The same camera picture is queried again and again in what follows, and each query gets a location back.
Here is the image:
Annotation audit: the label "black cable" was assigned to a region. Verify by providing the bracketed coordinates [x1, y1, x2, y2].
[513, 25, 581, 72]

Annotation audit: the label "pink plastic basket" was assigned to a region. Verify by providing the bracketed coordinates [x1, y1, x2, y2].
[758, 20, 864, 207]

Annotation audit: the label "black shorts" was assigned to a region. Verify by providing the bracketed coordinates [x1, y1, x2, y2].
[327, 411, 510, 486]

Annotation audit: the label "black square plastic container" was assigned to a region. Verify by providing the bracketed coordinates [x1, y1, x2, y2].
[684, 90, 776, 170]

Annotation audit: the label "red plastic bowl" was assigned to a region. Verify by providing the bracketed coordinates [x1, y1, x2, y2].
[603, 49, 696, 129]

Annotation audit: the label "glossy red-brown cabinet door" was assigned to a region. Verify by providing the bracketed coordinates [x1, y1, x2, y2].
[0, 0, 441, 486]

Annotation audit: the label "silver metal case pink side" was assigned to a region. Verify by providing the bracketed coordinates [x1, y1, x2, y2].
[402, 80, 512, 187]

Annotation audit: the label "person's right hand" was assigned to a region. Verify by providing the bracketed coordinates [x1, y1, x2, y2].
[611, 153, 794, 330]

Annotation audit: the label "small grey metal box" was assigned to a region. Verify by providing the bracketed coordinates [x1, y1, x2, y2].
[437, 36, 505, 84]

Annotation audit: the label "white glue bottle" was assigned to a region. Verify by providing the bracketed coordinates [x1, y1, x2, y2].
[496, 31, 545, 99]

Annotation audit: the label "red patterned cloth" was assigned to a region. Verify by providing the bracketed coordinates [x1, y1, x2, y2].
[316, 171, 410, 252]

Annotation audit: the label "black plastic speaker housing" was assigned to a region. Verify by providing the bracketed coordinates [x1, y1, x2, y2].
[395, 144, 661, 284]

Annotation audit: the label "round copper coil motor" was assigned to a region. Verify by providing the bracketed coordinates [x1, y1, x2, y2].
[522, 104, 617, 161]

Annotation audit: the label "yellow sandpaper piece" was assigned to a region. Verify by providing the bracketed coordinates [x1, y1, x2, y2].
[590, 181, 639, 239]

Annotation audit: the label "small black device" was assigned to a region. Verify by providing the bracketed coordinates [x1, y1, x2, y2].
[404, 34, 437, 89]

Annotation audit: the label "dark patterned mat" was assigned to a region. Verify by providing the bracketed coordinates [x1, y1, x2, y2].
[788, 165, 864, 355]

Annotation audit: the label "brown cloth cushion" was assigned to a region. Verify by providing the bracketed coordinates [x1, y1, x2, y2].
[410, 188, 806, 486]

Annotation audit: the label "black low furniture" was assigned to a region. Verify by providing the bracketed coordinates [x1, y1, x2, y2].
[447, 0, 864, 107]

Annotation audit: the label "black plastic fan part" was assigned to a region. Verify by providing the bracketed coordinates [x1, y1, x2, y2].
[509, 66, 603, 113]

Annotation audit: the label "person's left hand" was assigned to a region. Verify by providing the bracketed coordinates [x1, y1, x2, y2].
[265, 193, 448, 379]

* [Required action] Every line above should be printed again exactly as it stands.

* [Result]
The same camera picture is queried again and again in what follows, and each query gets a location back.
Here is the image:
Annotation audit: the label "black cable" was assigned to a region. Verify by providing the bracketed coordinates [x1, y1, x2, y2].
[513, 25, 581, 72]

Annotation audit: the label "pink plastic basket" was assigned to a region. Verify by providing the bracketed coordinates [x1, y1, x2, y2].
[758, 20, 864, 207]

Annotation audit: the label "black shorts" was assigned to a region. Verify by providing the bracketed coordinates [x1, y1, x2, y2].
[327, 411, 510, 486]

Annotation audit: the label "black square plastic container" was assigned to a region. Verify by providing the bracketed coordinates [x1, y1, x2, y2].
[684, 90, 776, 170]

Annotation audit: the label "red plastic bowl" was assigned to a region. Verify by providing the bracketed coordinates [x1, y1, x2, y2].
[603, 49, 696, 129]

Annotation audit: the label "glossy red-brown cabinet door" was assigned to a region. Verify by providing the bracketed coordinates [x1, y1, x2, y2].
[0, 0, 441, 486]

Annotation audit: the label "silver metal case pink side" was assigned to a region. Verify by providing the bracketed coordinates [x1, y1, x2, y2].
[402, 80, 512, 187]

Annotation audit: the label "person's right hand" was assigned to a region. Verify by providing the bracketed coordinates [x1, y1, x2, y2].
[611, 153, 794, 330]

Annotation audit: the label "small grey metal box" was assigned to a region. Verify by providing the bracketed coordinates [x1, y1, x2, y2].
[437, 36, 505, 84]

Annotation audit: the label "white glue bottle" was assigned to a region. Verify by providing the bracketed coordinates [x1, y1, x2, y2].
[496, 31, 545, 99]

Annotation audit: the label "red patterned cloth" was assigned to a region. Verify by providing the bracketed coordinates [x1, y1, x2, y2].
[316, 171, 410, 252]

Annotation audit: the label "black plastic speaker housing" was assigned to a region. Verify by providing the bracketed coordinates [x1, y1, x2, y2].
[395, 144, 661, 284]

Annotation audit: the label "round copper coil motor" was assigned to a region. Verify by providing the bracketed coordinates [x1, y1, x2, y2].
[522, 104, 617, 161]

Annotation audit: the label "yellow sandpaper piece" was assigned to a region. Verify by providing the bracketed coordinates [x1, y1, x2, y2].
[590, 181, 639, 239]

Annotation audit: the label "small black device" was assigned to a region. Verify by providing the bracketed coordinates [x1, y1, x2, y2].
[404, 34, 437, 89]

Annotation audit: the label "dark patterned mat" was assigned to a region. Verify by providing the bracketed coordinates [x1, y1, x2, y2].
[788, 165, 864, 355]

Annotation audit: the label "brown cloth cushion" was assigned to a region. Verify by providing the bracketed coordinates [x1, y1, x2, y2].
[410, 188, 806, 486]

Annotation audit: the label "black low furniture" was assigned to a region. Verify by providing the bracketed coordinates [x1, y1, x2, y2].
[447, 0, 864, 107]

Annotation audit: the label "black plastic fan part" was assigned to a region. Verify by providing the bracketed coordinates [x1, y1, x2, y2].
[509, 66, 603, 113]

Annotation audit: the label "person's left hand" was assigned to a region. Verify by providing the bracketed coordinates [x1, y1, x2, y2].
[265, 193, 448, 379]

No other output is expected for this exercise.